本発明のコポリパラフェニレン・3、4’−オキシジフェニレン・テレフタルアミド延伸繊維は、引張弾性率に優れた繊維となる。また同時に、繊維を構成する単糸の破断が抑制されているため、引張強度の高い繊維となる。したがって、本発明のコポリパラフェニレン・3、4’−オキシジフェニレン・テレフタルアミド延伸繊維は、様々な産業資材用途で有用であり、ゴムや樹脂等の補強材用途やロープ用途等において特に有用である。

Claims (5)

  1. 引張弾性率が665cN/dtex以上であるコポリパラフェニレン・3、4’−オキシジフェニレン・テレフタルアミド延伸繊維。
  2. 引張強度が25.5cN/dtex以上である請求項1記載のコポリパラフェニレン・3、4’−オキシジフェニレン・テレフタルアミド延伸繊維。
  3. コポリパラフェニレン・3、4’−オキシジフェニレン・テレフタルアミド原繊維に、繊維束の幅が式(1)を満たすよう高張力熱延伸を実施する、請求項1または2記載のコポリパラフェニレン・3、4’−オキシジフェニレン・テレフタルアミド延伸繊維の製造方法。

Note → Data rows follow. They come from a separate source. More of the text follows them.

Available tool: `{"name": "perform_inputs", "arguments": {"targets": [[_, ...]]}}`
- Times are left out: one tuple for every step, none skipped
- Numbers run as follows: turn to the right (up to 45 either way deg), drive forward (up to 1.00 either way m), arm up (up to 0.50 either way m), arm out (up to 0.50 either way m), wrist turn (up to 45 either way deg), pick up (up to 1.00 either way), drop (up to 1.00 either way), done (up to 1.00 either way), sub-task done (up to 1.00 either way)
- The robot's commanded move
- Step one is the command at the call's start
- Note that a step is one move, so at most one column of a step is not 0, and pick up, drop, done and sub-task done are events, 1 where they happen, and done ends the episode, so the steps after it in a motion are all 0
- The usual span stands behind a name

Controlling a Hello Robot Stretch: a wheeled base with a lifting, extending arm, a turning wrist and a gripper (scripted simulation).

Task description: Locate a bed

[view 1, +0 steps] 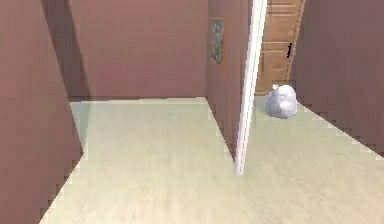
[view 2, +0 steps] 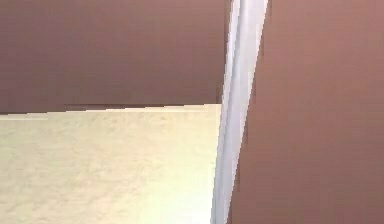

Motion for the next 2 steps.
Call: {"name": "perform_inputs", "arguments": {"targets": [[36.0, 0.00, 0.00, 0.00, 0.0, 0.00, 0.00, 0.00, 0.00], [0.0, 0.45, 0.00, 0.00, 0.0, 0.00, 0.00, 0.00, 0.00]]}}
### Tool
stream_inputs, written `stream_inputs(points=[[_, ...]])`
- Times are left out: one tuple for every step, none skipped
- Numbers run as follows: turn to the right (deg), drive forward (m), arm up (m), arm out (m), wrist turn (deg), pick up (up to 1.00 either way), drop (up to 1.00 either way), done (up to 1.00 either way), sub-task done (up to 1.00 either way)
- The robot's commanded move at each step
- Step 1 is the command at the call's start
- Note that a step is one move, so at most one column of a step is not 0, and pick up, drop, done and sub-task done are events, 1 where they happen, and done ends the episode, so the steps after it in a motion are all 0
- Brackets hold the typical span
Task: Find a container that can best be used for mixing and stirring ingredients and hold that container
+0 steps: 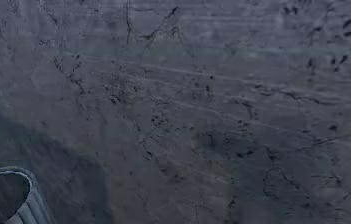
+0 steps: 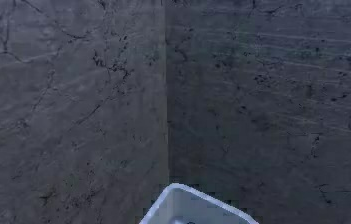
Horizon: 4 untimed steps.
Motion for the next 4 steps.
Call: stream_inputs(points=[[-45.0, 0.00, 0.00, 0.00, 0.0, 0.00, 0.00, 0.00, 0.00], [-45.0, 0.00, 0.00, 0.00, 0.0, 0.00, 0.00, 0.00, 0.00], [-45.0, 0.00, 0.00, 0.00, 0.0, 0.00, 0.00, 0.00, 0.00], [-9.0, 0.00, 0.00, 0.00, 0.0, 0.00, 0.00, 0.00, 0.00]])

    繊維束の幅(mm)≧単糸直径(mm)×単糸数(本)/3 (1)
  4. 前記高張力熱延伸は、温度50〜450℃の範囲で実施する、請求項3記載のコポリパラフェニレン・3、4’−オキシジフェニレン・テレフタルアミド延伸繊維の製造方法。
  5. 前記高張力熱延伸は、張力30〜60Nの範囲で実施する、請求項3または4記載のコポリパラフェニレン・3、4’−オキシジフェニレン・テレフタルアミド延伸繊維の製造方法。